Financially, the move was good for our current life but probably bad for retirement. Professionally, I was lucky enough to end up with a new range of contacts and that's the lifeline for any consultant. Marianne too met new professionals in her business but, unless she needs a job in some place like Qagadougou or Biskek, those contacts will remain more personal than professional.

Were there health effects? It's hard to say. I haven't visited a doctor for a real exam in four years. It was just too hard to find medical care in Kiev. We had good medical insurance but no reliable medical services! Marianne's health seems pretty good, despite a scare a year ago, a scare that was due in part to improper medical diagnostics in Kiev. We both continue to fight weight problems but, at least for me, that's nothing new so I can't blame our Kiev life.

Emotionally, we've grown, although it's tough being away from friends and families. We face new things with a confidence based on "it could be worse". At times we've been driven to tears by the frustration of being foreign, by the difficulty of being dumb and illiterate in the languages surrounding us and by the isolation of being ten time zones from home.

While we were a half-world away, my mother died, my sister continued her struggles against cancer and Marianne's sister struggled against her own demons. Brian got married and all three kids got older and more grown up. Gabby in particular was dropped into the deep end of the pool and is now swimming just fine without us. It's been hard following all this with only the help of webpages, email, phone calls and visits once or twice a year.

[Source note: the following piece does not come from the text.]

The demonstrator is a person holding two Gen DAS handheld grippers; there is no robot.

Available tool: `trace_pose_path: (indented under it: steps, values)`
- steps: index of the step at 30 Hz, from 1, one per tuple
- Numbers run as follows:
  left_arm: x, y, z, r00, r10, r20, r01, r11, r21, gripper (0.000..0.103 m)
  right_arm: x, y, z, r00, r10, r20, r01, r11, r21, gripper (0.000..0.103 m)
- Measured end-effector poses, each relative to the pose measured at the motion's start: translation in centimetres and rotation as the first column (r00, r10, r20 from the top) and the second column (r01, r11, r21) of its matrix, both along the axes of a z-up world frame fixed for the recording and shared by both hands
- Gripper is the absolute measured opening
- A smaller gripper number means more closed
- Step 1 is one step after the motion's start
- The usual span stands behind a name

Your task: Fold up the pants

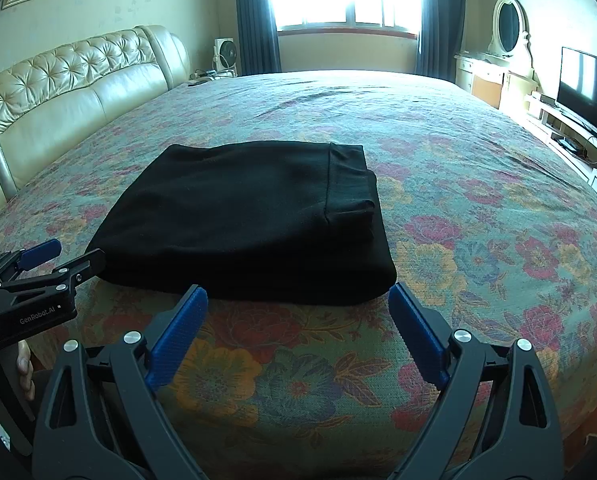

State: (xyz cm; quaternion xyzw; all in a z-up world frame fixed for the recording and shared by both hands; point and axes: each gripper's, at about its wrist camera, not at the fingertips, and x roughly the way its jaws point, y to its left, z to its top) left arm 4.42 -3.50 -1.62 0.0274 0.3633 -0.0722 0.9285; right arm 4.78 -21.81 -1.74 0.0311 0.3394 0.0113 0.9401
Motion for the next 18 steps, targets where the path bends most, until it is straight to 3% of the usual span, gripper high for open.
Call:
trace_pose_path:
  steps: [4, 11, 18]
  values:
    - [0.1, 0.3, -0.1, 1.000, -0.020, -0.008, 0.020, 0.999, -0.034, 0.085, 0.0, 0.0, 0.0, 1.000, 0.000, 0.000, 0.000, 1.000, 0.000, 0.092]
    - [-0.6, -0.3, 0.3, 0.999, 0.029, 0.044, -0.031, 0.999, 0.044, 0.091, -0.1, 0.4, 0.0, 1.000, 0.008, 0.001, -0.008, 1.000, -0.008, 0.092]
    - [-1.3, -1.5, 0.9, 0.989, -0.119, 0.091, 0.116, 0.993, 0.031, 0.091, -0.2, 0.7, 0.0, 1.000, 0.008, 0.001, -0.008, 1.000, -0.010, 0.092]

I can't imagine how things would or would not have been different if we'd have stayed in Los Gatos. We didn't, and our family world went on.

Our world of friends was altered too. Marianne's long-time buddies are missed but she knows they'll be around when we can be back in touch. I don't have such a close buddies-network but we've worked hard to not lose track of friends. The website helps a lot and it's always gratifying when fiends say they follow our lives. We've worried about forcing our story on everyone but, at the same time, we've reached an age where memories matter more and we record our lives as much for our benefit as for the bridge it builds with friends and family.

The new friends in our world have been a godsend. We would not have continued, or maybe even survived, our life in Kiev without them. Ukrainians we encountered have not initially shared our American's openness, but once the barrier to "friend" is broken, their warmth and generosity has been genuine. It's been particularly hard to say goodbye to these people who provided us with memories and insights to build our picture of Kiev, of Ukraine, and indeed of the earlier life in Soviet times.

For our ex-patriot friends, the story is different but equally gratifying. We've heard their past stories of former assignments and shared their experiences in Ukraine. One lesson that overseas residents learn is that the audiences for expatriot stories have short attention spans, unless they too have similar memories to share. We look forward to seeing these new friends again over the next years, even if it's just a chance encounter in an airport.

So: money, health, family and friends, all these were affected. But, did we learn anything? Absolutely. Despite ourselves, we can survive in a new language. Maybe we aren't literate in Russian but at least we are no longer dumb. We've learned a whole new region, it's geography and it's history. Cossaks are real to us now, as is Chornobyl. We understand some of the old Soviet system, not as Ronald Regan's Evil Empire but as a system that failed to live up to it's promises to it's own people. We've been able to watch history being made as Ukraine lurches toward a future free of Soviet domination. That story is just beginning to be written and we'll read the new chapters with special interest.

............

So, what's the bottom line? Was going off the beaten bath worthwhile? Yes. Definitely. We escaped the weight of routine. We stretched our heads and our hearts. For our future retirement, we traded money for memories. And, I think we aged less.

Germany will be easier. Or so it seems today.